— EXERCISE BRIEF —
On every line of the listing, check for "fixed"; copy the lines that have it.
○ ○ ○
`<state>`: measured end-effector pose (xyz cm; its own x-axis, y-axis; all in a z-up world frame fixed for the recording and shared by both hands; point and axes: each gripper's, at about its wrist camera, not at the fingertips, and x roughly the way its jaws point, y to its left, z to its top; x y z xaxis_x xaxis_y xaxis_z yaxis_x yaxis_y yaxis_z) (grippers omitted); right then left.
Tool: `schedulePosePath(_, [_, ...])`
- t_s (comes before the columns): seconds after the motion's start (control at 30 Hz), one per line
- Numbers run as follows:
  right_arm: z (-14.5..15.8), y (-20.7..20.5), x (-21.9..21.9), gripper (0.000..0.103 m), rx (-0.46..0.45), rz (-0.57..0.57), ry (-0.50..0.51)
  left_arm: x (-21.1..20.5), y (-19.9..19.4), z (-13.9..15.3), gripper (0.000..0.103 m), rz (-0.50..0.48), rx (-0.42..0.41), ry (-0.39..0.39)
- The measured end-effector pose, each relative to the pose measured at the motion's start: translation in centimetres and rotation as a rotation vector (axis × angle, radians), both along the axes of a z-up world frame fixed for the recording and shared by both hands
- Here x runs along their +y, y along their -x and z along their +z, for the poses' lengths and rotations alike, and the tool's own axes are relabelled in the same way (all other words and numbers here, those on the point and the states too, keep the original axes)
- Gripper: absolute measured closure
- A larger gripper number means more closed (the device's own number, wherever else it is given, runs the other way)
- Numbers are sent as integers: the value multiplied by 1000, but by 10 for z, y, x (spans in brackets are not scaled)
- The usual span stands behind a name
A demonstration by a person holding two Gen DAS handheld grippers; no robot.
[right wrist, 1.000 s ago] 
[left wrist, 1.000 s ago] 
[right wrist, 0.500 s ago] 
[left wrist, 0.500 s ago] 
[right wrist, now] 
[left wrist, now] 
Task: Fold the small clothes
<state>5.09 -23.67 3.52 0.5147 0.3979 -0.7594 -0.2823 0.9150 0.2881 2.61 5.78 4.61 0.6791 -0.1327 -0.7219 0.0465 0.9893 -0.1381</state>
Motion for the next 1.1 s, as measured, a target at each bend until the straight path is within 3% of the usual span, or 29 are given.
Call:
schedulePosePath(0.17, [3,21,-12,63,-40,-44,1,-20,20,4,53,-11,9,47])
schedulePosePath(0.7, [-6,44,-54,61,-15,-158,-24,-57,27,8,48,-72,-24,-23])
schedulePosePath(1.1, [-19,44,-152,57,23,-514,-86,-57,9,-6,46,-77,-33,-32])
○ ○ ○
— SOLVED PROBLEM —
`<state>`: measured end-effector pose (xyz cm; its own x-axis, y-axis; all in a z-up world frame fixed for the recording and shared by both hands; point and axes: each gripper's, at about its wrist camera, not at the fingertips, and x roughly the way its jaws point, y to its left, z to its top; x y z xaxis_x xaxis_y xaxis_z yaxis_x yaxis_y yaxis_z) (grippers omitted); right then left.
- The measured end-effector pose, each relative to the pose measured at the motion's start: translation in centimetres and rotation as a rotation vector (axis × angle, radians), both along the axes of a z-up world frame fixed for the recording and shared by both hands

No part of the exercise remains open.